WORK TO BE COMPLETED
Please print every line of the listing, unchanged.

..............................

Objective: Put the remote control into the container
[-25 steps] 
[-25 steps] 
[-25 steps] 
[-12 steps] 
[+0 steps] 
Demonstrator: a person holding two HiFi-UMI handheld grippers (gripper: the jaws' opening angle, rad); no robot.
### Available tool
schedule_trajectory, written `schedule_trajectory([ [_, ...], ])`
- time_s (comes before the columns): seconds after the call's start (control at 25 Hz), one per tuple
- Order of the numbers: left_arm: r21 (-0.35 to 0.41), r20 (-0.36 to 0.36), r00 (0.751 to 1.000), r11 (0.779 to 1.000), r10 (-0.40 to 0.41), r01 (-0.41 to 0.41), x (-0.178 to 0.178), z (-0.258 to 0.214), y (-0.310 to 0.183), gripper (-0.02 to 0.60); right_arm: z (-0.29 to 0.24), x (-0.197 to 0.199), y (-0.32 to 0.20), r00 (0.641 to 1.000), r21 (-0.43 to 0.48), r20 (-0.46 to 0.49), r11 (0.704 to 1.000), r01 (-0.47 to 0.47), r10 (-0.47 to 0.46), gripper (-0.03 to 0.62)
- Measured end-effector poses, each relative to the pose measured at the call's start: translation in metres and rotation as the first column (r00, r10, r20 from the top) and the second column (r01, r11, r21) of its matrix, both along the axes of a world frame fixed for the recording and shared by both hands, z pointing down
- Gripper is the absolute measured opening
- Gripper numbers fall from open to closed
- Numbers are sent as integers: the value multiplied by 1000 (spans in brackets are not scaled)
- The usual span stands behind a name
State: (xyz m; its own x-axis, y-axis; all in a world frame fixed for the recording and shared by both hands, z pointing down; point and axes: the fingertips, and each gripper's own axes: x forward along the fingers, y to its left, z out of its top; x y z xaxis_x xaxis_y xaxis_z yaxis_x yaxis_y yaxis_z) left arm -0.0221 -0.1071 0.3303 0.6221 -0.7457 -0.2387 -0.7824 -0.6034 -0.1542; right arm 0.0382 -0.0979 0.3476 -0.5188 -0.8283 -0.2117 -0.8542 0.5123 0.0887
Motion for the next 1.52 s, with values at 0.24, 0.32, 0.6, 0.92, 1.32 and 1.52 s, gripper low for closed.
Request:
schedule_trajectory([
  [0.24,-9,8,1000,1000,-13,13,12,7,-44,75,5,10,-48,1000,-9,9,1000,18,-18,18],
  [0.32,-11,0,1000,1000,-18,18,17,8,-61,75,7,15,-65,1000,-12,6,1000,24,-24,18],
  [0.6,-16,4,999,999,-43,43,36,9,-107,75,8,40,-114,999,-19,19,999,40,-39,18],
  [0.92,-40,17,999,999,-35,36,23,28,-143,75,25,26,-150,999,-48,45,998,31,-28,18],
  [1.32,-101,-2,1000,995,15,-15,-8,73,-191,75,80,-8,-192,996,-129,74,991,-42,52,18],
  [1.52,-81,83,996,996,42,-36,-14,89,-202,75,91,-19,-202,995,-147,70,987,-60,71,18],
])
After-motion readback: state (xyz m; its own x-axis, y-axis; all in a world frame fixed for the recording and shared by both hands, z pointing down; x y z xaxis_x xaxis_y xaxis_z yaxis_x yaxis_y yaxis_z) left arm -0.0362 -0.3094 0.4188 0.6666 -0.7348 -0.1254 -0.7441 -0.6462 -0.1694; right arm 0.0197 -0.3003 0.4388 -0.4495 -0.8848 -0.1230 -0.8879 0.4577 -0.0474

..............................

EXERCISE SOLUTION
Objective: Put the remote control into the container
[-25 steps] 
[-25 steps] 
[-25 steps] 
[-12 steps] 
[+0 steps] 
Demonstrator: a person holding two HiFi-UMI handheld grippers (gripper: the jaws' opening angle, rad); no robot.
### Available tool
schedule_trajectory, written `schedule_trajectory([ [_, ...], ])`
- time_s (comes before the columns): seconds after the call's start (control at 25 Hz), one per tuple
- Order of the numbers: left_arm: r21 (-0.35 to 0.41), r20 (-0.36 to 0.36), r00 (0.751 to 1.000), r11 (0.779 to 1.000), r10 (-0.40 to 0.41), r01 (-0.41 to 0.41), x (-0.178 to 0.178), z (-0.258 to 0.214), y (-0.310 to 0.183), gripper (-0.02 to 0.60); right_arm: z (-0.29 to 0.24), x (-0.197 to 0.199), y (-0.32 to 0.20), r00 (0.641 to 1.000), r21 (-0.43 to 0.48), r20 (-0.46 to 0.49), r11 (0.704 to 1.000), r01 (-0.47 to 0.47), r10 (-0.47 to 0.46), gripper (-0.03 to 0.62)
- Measured end-effector poses, each relative to the pose measured at the call's start: translation in metres and rotation as the first column (r00, r10, r20 from the top) and the second column (r01, r11, r21) of its matrix, both along the axes of a world frame fixed for the recording and shared by both hands, z pointing down
- Gripper is the absolute measured opening
- Gripper numbers fall from open to closed
- Numbers are sent as integers: the value multiplied by 1000 (spans in brackets are not scaled)
- The usual span stands behind a name
State: (xyz m; its own x-axis, y-axis; all in a world frame fixed for the recording and shared by both hands, z pointing down; point and axes: the fingertips, and each gripper's own axes: x forward along the fingers, y to its left, z out of its top; x y z xaxis_x xaxis_y xaxis_z yaxis_x yaxis_y yaxis_z) left arm -0.0221 -0.1071 0.3303 0.6221 -0.7457 -0.2387 -0.7824 -0.6034 -0.1542; right arm 0.0382 -0.0979 0.3476 -0.5188 -0.8283 -0.2117 -0.8542 0.5123 0.0887
Motion for the next 1.52 s, with values at 0.24, 0.32, 0.6, 0.92, 1.32 and 1.52 s, gripper low for closed.
Request:
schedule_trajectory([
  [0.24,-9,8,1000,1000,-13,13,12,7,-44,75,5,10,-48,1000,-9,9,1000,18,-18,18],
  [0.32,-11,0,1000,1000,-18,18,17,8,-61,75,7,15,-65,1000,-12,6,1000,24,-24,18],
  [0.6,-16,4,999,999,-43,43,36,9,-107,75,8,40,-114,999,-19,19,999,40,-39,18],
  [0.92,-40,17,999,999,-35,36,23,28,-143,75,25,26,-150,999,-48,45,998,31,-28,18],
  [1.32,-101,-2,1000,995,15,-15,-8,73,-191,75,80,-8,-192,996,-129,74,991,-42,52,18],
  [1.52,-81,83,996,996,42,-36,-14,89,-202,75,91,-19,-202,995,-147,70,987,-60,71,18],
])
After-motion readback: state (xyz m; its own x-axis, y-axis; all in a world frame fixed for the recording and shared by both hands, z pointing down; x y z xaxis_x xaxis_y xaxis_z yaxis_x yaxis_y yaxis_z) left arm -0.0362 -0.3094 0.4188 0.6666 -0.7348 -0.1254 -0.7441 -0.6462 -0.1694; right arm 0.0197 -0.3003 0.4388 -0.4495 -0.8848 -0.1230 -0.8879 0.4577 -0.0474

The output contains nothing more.